WHAT TO WORK ON:
Send back all of the data, word for word.

COLLECTED MATERIAL:
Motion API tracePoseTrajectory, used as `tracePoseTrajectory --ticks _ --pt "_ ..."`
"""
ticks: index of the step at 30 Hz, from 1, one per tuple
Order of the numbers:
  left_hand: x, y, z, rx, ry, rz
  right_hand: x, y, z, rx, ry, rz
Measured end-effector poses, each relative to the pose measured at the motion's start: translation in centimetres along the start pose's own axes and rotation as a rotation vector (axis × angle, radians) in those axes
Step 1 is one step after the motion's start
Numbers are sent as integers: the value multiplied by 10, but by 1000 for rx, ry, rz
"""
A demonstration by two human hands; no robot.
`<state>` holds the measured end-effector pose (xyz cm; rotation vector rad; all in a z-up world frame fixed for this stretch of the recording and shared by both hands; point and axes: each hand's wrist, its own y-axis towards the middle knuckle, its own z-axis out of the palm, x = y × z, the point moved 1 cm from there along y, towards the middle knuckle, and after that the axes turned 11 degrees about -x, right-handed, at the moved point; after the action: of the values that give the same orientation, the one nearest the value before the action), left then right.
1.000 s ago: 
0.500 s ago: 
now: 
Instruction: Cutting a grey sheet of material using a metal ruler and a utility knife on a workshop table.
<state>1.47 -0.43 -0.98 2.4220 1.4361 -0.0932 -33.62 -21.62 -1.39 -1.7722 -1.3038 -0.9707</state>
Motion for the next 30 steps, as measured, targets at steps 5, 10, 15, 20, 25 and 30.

ANSWER TO THE PROBLEM:
Motion API tracePoseTrajectory, used as `tracePoseTrajectory --ticks _ --pt "_ ..."`
"""
ticks: index of the step at 30 Hz, from 1, one per tuple
Order of the numbers:
  left_hand: x, y, z, rx, ry, rz
  right_hand: x, y, z, rx, ry, rz
Measured end-effector poses, each relative to the pose measured at the motion's start: translation in centimetres along the start pose's own axes and rotation as a rotation vector (axis × angle, radians) in those axes
Step 1 is one step after the motion's start
Numbers are sent as integers: the value multiplied by 10, but by 1000 for rx, ry, rz
"""
A demonstration by two human hands; no robot.
`<state>` holds the measured end-effector pose (xyz cm; rotation vector rad; all in a z-up world frame fixed for this stretch of the recording and shared by both hands; point and axes: each hand's wrist, its own y-axis towards the middle knuckle, its own z-axis out of the palm, x = y × z, the point moved 1 cm from there along y, towards the middle knuckle, and after that the axes turned 11 degrees about -x, right-handed, at the moved point; after the action: of the values that give the same orientation, the one nearest the value before the action), left then right.
1.000 s ago: 
0.500 s ago: 
now: 
Instruction: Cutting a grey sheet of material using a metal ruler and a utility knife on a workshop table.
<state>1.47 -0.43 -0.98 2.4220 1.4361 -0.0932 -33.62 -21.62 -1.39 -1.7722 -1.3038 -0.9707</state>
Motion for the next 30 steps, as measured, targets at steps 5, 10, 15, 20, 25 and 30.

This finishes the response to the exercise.